| 要旨トップ | 目次 | 日本生態学会第61回全国大会 (2014年3月、広島) 講演要旨
ESJ61 Abstract


一般講演(口頭発表) D1-07 (Oral presentation)

ペンギンが空気を吸い込んで潜水する理由

佐藤克文(東大大海研)

多くの海生哺乳類は空気を吐き出してから潜水することで、潜水中のガス交換を抑制して減圧症を回避し、さらに体密度を中性浮力に近づけていると考えられている。一方、潜水性鳥類のペンギンは、空気を吸い込んでから潜水し、空気中の酸素を潜水中に消費していることが知られている。ここで2つの疑問が生じる。1つめは、ペンギンはいかに減圧症を回避しているのかという疑問で、もう1つは空気によってもたらされる浮力にいかに対応しているのかという疑問である。最初の疑問はまだ未解決だが、2つめに関しては、ペンギンが潜る深度に応じて吸い込む空気量を調節していることが知られている。浅く潜る時は空気量を減らし、深く潜る場合は呼吸器官最大容量と同程度の空気を吸い込んでいた。いずれの場合においても、潜水開始直後は浮力に逆らって泳ぐことに過剰な労力を割かねばならないが、潜水底部付近では空気は圧縮されるためほぼ中性浮力となる。そして、浮上に伴い膨張する空気によってもたらされる浮力を用いて、羽ばたかずに受動的に浮上できることが判明した。
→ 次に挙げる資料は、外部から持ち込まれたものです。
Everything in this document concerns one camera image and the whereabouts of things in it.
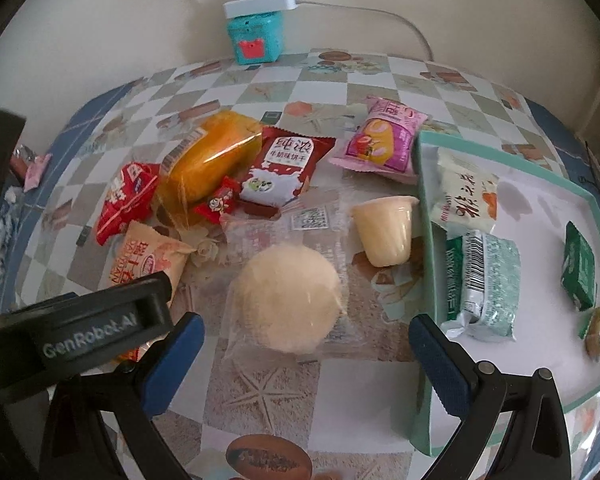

力学的なコスト計算によって、浮上時に力学的な労力は軽減されるが、潜降時の過剰な負荷を相殺するには至らず、空気を持たずに中性浮力に近い状態で潜水する方が、少ない移動コストで水面と餌のある深度を往復できることがわかった。では、なぜペンギンは海生哺乳類の様に空気を吐き出してから潜水を開始しないのだろうか?ペンギンの最大種はエンペラーペンギンで、体重は30kg前後である。一方、ほとんどの海生哺乳類はこれよりも大きい。単位体重あたりの酸素消費速度は大型個体ほど小さくなるため、海生哺乳類は血液と筋肉中に蓄えた酸素だけで潜水を完結できる.一方、体サイズの小さなペンギンが、哺乳類と同程度の深度まで潜って餌を捕るためには、血液と筋肉中の酸素だけでは足りないため、空気を吸い込んで潜水しているものと思われる。